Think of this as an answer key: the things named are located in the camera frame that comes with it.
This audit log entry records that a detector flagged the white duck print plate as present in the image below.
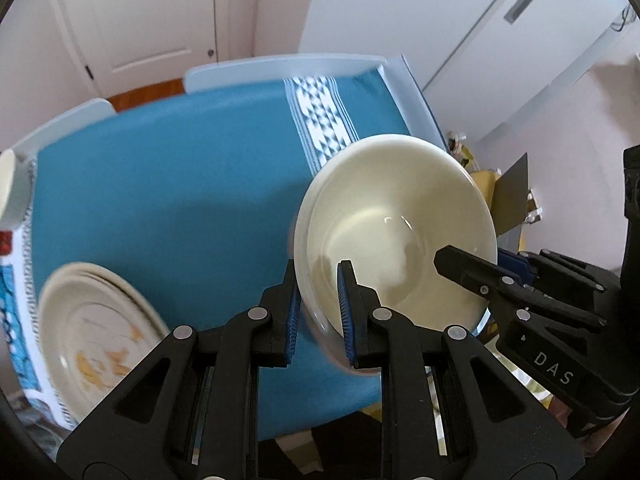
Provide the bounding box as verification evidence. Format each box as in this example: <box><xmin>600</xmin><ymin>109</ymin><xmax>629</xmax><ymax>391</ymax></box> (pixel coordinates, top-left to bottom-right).
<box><xmin>38</xmin><ymin>262</ymin><xmax>169</xmax><ymax>424</ymax></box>

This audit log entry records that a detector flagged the cream yellow bowl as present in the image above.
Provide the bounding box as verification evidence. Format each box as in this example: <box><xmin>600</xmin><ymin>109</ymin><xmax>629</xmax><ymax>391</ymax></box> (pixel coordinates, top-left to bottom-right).
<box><xmin>293</xmin><ymin>133</ymin><xmax>498</xmax><ymax>370</ymax></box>

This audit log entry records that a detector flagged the white ceramic bowl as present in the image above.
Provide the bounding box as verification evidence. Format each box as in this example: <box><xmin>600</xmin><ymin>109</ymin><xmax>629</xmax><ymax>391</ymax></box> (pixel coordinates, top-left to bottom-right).
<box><xmin>0</xmin><ymin>150</ymin><xmax>32</xmax><ymax>231</ymax></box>

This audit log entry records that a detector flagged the teal blue tablecloth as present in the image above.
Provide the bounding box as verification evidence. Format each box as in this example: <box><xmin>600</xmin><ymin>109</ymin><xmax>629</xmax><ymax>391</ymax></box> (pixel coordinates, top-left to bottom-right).
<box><xmin>1</xmin><ymin>70</ymin><xmax>408</xmax><ymax>430</ymax></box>

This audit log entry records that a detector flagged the white wardrobe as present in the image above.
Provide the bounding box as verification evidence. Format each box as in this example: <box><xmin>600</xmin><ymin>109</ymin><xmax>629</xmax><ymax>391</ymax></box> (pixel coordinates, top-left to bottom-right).
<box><xmin>299</xmin><ymin>0</ymin><xmax>628</xmax><ymax>140</ymax></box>

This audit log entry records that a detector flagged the white door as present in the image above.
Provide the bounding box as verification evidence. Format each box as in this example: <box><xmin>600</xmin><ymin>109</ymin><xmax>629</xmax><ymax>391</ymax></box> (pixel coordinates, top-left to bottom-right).
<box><xmin>46</xmin><ymin>0</ymin><xmax>262</xmax><ymax>99</ymax></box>

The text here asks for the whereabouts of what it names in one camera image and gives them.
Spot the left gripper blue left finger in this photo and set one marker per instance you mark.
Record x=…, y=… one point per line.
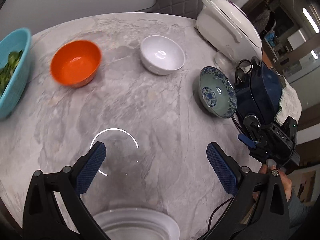
x=87, y=167

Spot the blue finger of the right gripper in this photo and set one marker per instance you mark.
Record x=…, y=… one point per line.
x=245, y=140

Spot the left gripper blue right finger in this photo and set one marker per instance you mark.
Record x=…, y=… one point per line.
x=225, y=167

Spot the blue white patterned bowl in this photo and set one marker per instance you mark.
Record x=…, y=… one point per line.
x=216, y=93

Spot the white oval plate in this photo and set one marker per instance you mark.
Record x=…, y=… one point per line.
x=137, y=223

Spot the orange plastic bowl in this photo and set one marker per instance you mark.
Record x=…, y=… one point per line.
x=75, y=64

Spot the small white bowl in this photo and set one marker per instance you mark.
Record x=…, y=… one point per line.
x=161, y=55

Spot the right hand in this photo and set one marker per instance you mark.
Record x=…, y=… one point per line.
x=287, y=183

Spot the white cloth towel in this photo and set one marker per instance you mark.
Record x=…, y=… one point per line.
x=289, y=103

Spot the dark blue electric kettle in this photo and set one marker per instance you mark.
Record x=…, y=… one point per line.
x=258, y=91

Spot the grey ribbed right sleeve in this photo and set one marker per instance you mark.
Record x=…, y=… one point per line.
x=297, y=212

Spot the clear glass cup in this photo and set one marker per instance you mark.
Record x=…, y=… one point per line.
x=222, y=62

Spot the white rice cooker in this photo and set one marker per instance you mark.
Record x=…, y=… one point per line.
x=226, y=27

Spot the green leafy vegetables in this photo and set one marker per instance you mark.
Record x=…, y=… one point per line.
x=8, y=70

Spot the turquoise plastic colander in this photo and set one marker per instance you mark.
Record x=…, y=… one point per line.
x=20, y=39

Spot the grey quilted chair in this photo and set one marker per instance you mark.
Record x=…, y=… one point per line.
x=183, y=8

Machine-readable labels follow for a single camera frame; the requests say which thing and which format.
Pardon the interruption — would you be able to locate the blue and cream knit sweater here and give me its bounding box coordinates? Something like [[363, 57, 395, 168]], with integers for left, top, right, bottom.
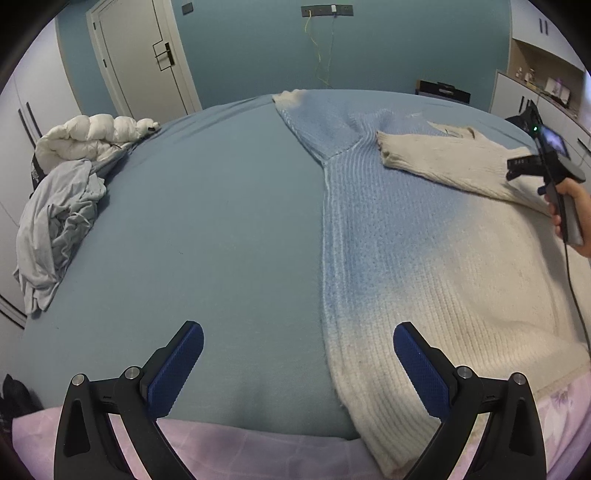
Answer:
[[273, 90, 590, 479]]

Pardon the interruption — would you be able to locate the white bedroom door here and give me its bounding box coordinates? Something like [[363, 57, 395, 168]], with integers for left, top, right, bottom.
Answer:
[[86, 0, 201, 124]]

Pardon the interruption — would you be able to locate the person's right hand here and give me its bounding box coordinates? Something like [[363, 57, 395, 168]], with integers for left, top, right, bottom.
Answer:
[[544, 178, 591, 258]]

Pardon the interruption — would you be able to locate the white wardrobe cabinet unit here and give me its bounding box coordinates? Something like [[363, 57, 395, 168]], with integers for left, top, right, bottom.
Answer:
[[490, 1, 590, 167]]

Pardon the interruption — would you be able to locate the pink checked floral quilt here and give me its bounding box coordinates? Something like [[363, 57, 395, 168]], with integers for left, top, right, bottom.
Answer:
[[12, 375, 590, 479]]

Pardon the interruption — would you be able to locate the black and white box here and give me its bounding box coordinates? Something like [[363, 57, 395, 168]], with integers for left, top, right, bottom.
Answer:
[[415, 79, 471, 105]]

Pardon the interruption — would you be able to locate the grey crumpled garment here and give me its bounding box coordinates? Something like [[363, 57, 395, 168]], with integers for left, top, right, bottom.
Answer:
[[13, 160, 106, 316]]

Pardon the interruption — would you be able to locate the teal blue bed sheet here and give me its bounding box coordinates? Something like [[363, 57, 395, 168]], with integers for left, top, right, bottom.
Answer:
[[10, 96, 356, 439]]

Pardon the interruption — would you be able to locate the white puffer jacket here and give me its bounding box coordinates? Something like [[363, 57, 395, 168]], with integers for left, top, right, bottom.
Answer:
[[35, 114, 160, 175]]

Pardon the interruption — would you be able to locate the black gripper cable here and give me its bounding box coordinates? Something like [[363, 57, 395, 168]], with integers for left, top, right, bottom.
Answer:
[[564, 239, 591, 361]]

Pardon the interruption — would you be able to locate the black wall outlet strip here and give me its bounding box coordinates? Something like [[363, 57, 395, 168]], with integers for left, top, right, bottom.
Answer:
[[301, 4, 353, 18]]

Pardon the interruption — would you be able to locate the yellow charging cable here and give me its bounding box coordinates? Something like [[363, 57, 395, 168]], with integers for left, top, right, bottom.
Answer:
[[303, 13, 339, 90]]

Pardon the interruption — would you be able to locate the black door handle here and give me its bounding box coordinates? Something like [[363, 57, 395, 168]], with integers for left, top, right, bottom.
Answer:
[[152, 41, 175, 72]]

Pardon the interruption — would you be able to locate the dark wall switch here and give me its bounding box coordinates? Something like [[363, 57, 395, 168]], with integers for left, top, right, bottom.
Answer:
[[181, 2, 193, 15]]

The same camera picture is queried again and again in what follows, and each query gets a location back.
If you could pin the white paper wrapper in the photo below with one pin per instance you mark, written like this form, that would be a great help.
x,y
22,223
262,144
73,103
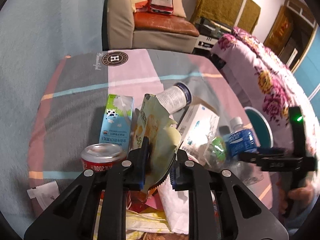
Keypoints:
x,y
44,194

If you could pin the right hand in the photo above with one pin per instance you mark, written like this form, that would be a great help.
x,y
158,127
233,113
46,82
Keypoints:
x,y
303,195

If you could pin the yellow-green snack bag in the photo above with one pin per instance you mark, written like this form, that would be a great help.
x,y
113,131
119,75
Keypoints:
x,y
154,122

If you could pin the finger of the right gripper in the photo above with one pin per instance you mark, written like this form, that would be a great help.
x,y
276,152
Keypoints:
x,y
255,155

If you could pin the clear plastic water bottle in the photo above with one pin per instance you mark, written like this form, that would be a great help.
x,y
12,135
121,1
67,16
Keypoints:
x,y
242,140

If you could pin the white cup blue rim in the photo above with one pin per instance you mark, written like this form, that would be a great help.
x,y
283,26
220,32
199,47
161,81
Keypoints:
x,y
175,98

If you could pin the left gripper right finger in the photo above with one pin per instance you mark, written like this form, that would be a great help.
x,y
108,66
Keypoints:
x,y
221,206

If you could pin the pink floral blanket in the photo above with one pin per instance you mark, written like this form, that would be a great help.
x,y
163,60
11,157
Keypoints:
x,y
260,80

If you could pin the black stereo device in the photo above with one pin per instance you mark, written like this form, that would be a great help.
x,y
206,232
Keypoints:
x,y
210,32

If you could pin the beige armchair orange cushion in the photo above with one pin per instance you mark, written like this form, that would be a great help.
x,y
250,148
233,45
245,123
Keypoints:
x,y
147,30

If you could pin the green clear plastic wrapper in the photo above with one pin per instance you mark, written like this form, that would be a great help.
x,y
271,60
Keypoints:
x,y
215,154

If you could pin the pink grey checked bedsheet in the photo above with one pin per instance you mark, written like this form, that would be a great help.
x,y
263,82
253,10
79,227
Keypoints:
x,y
71,110

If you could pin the blue green milk carton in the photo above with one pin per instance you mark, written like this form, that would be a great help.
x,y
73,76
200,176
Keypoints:
x,y
117,120

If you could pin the mustard yellow curtain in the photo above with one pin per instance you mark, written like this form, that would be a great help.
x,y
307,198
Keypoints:
x,y
226,11

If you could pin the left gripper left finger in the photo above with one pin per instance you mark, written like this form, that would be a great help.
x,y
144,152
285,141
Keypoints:
x,y
93,198

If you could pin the white medicine box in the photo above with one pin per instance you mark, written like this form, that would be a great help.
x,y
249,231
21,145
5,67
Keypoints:
x,y
197,127

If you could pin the red drink can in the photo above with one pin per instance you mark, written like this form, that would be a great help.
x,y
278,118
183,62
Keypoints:
x,y
101,157

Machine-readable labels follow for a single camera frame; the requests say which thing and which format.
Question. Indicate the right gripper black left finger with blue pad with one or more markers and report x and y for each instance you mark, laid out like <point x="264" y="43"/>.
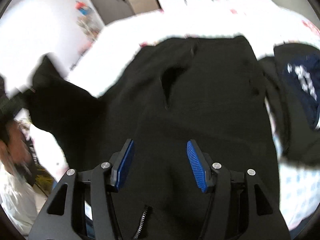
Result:
<point x="63" y="214"/>

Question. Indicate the navy black garment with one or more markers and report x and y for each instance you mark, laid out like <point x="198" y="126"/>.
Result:
<point x="292" y="91"/>

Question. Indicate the black zip jacket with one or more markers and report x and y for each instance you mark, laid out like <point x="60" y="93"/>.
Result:
<point x="208" y="90"/>

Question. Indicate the person left hand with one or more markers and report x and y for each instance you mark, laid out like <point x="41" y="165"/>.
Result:
<point x="15" y="151"/>

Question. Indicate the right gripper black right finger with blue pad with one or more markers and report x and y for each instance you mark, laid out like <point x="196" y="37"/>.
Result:
<point x="240" y="206"/>

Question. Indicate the white wall shelf rack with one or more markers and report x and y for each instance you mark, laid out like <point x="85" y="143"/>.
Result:
<point x="86" y="22"/>

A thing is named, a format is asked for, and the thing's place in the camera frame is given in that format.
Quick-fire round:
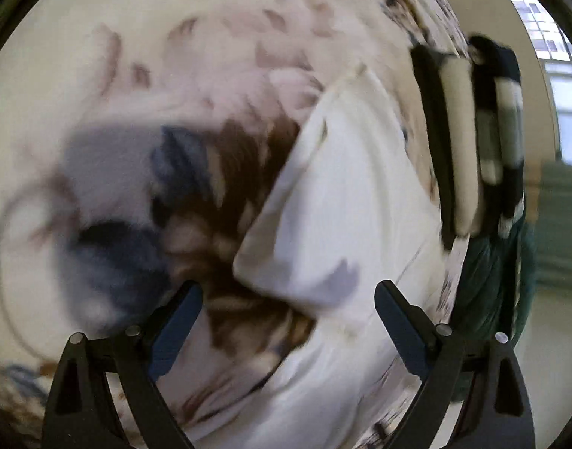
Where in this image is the white t-shirt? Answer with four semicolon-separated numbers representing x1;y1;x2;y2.
158;67;463;448

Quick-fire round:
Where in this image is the dark green plush blanket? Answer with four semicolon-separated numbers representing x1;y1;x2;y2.
446;195;539;403

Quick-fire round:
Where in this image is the green right curtain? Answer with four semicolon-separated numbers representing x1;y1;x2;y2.
524;161;572;295

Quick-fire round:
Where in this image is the floral brown checkered bedspread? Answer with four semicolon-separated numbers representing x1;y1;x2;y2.
0;0;468;448

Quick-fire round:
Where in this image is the black striped folded garment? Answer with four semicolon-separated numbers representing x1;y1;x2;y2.
469;34;524;238

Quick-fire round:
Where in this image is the cream folded garment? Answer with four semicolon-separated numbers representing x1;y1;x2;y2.
438;56;480;236

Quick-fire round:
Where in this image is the barred window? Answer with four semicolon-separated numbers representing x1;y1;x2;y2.
511;0;572;165

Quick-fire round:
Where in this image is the black bottom folded garment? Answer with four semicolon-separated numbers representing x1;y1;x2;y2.
411;46;457;250

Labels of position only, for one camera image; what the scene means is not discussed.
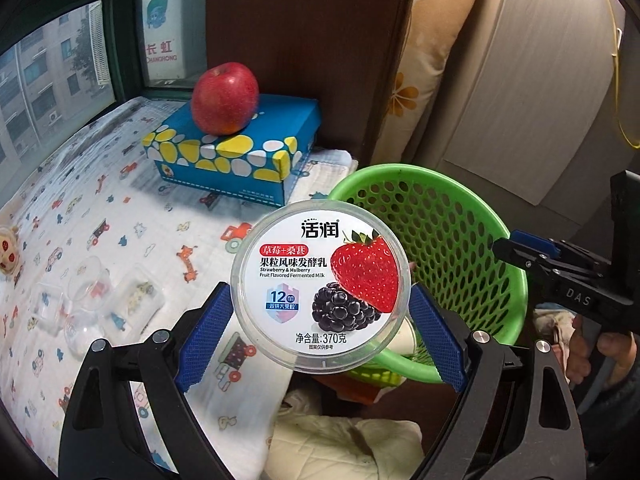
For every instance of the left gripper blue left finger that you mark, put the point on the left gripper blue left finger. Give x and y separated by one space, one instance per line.
199 331

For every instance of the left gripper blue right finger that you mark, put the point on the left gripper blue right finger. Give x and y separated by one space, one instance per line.
440 342

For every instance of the clear rectangular plastic box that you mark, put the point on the clear rectangular plastic box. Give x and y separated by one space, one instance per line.
131 306

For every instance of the small clear plastic cup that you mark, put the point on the small clear plastic cup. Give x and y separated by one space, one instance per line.
90 285

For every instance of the yogurt tub with lid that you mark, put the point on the yogurt tub with lid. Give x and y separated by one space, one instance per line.
321 287

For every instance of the clear plastic tray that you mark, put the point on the clear plastic tray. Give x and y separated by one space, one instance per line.
49 307

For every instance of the clear plastic dome cup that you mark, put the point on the clear plastic dome cup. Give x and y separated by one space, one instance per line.
80 329

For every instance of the green plastic mesh wastebasket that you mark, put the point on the green plastic mesh wastebasket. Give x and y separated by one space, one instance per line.
447 231

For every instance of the cream quilted blanket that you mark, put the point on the cream quilted blanket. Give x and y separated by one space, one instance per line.
306 444

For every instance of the blue yellow tissue box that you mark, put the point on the blue yellow tissue box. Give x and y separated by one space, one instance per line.
261 163

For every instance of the cream plush toy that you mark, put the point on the cream plush toy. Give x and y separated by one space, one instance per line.
9 251

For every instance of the red apple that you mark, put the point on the red apple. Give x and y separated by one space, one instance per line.
225 99

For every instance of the floral pillow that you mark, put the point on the floral pillow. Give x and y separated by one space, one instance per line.
433 28

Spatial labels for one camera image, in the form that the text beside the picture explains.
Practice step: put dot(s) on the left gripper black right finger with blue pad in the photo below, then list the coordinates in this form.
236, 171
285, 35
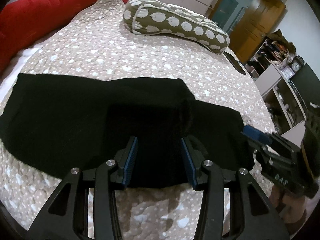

━━━━━━━━━━━━━━━━

- [What you should do]:
The response should consist of the number of lines in the data that hold the word "text", with nothing added.

- [Response area]:
2